1) In order to facilitate the exercise of taxation rights and the realization of tax claims, additional tax under tax law is an administrative sanction imposed under the conditions as prescribed by individual tax law in cases where a taxpayer violates various obligations, such as a return and tax payment, without justifiable grounds, and it is unreasonable for the taxpayer to be unaware of such obligations, and thus, it is unreasonable for the taxpayer to be able to reasonably present or to expect the performance of such obligations to the party concerned, etc. (see Supreme Court Decision 2003Du4089, Apr. 15, 2005). If there are justifiable grounds for not misunderstanding of the obligation, the imposition may be exempted (see Supreme Court Decision 2003Du4089, Apr. 15, 2005). The tax law, which is subject to regulation on the original and changing economic phenomenon and transactions, is technically and thus it is extremely difficult to interpret it. Accordingly, there is a conflict of opinion due to the interpretation of the tax law beyond the scope of mere legal premises or misunderstanding, and in such cases, it is too harsh that the taxpayer constitutes a taxpayer subject to 2939.

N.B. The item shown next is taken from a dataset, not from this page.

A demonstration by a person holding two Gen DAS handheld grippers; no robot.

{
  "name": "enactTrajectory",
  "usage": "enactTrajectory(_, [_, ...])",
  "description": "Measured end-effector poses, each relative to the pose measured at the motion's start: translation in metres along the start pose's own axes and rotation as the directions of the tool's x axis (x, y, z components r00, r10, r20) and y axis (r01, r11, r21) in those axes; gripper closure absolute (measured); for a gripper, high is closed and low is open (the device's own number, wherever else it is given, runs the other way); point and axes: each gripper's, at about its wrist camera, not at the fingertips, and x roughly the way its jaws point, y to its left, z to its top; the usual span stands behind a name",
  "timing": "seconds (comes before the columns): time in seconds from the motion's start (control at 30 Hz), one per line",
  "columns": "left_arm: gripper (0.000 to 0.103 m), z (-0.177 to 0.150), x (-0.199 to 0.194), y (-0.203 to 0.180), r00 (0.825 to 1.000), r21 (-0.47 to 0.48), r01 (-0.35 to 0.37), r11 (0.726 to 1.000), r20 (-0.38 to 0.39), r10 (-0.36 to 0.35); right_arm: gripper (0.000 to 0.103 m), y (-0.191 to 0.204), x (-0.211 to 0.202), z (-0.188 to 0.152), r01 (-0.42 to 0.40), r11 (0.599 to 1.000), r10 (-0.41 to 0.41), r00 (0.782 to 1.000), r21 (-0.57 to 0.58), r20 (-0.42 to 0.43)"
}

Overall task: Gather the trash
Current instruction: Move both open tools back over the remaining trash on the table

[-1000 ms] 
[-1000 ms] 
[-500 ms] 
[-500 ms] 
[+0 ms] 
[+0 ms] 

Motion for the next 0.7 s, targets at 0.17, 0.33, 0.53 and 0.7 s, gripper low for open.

However, penalty taxes may be imposed regardless of taxpayer’s intentional or negligent act, and the site, error, etc. of the law does not constitute justifiable grounds that do not constitute a violation of the duty (see, e.g., Supreme Court Decision 2005Du10545, Apr. 26, 2007). Even if a taxpayer hear a tax official’s wrong explanation and did not perform his/her duty, if it is evident that the taxpayer’s failure to report and pay it violates the relevant law, such reasons alone do not constitute a case where there is a justifiable reason (see, e.g., Supreme Court Decision 2003Du10350, Sept. 24, 2004).

2) Although the Busan regional tax office conducted a tax investigation on BB from August 10, 2009 to September 30, 2009, it did not impose gift tax on the Plaintiff on the profits arising from the listing of the stocks originally acquired by transfer, and the Plaintiff did not impose gift tax on the listing profits of the new stocks at issue. According to Gap 3 and 4, according to the records of Gap 3 and 4, it can be acknowledged that the public official of Busan regional tax office did not impose gift tax on the newly issued stocks at issue after careful legal review as to whether the listing profits of the new stocks at issue should be imposed on the Plaintiff at the time of the above tax investigation. In light of the above facts, it is unreasonable for the Plaintiff, who is the taxpayer, to believe that the Busan regional tax office did not have a duty to pay taxes on the listing profits with trust in the results of the tax investigation of Busan regional tax office, it cannot be deemed that there is a mere misunderstanding or legal ground, and if there is no opposing opinion on the interpretation of other relevant laws and regulations, it cannot be deemed that there is no justifiable reason to impose gift tax on the Plaintiff.

3) Therefore, the part of the disposition of this case, which exceeds the KRW OO of the disposition of this case, is unlawful, and the Plaintiff’s assertion is with merit.

3. Conclusion

"If so, the plaintiff's claim of this case is justified within the scope of the above recognition, and the remaining claims shall be dismissed as without merit. Since the judgment of the first instance court is just, the plaintiff and the defendant's appeal shall be dismissed as it is without merit. However, the part exceeding the OO won in the disposition of the gift tax OO on July 7, 2010 taken by the defendant of the first instance court against the plaintiff on July 1, 2010 shall be revoked." Since the defendant's disposition of the gift tax OOO as of July 1, 2010, the part exceeding the OOO won in the disposition of the gift tax levied as of July 1, 2010 by the defendant shall be revoked."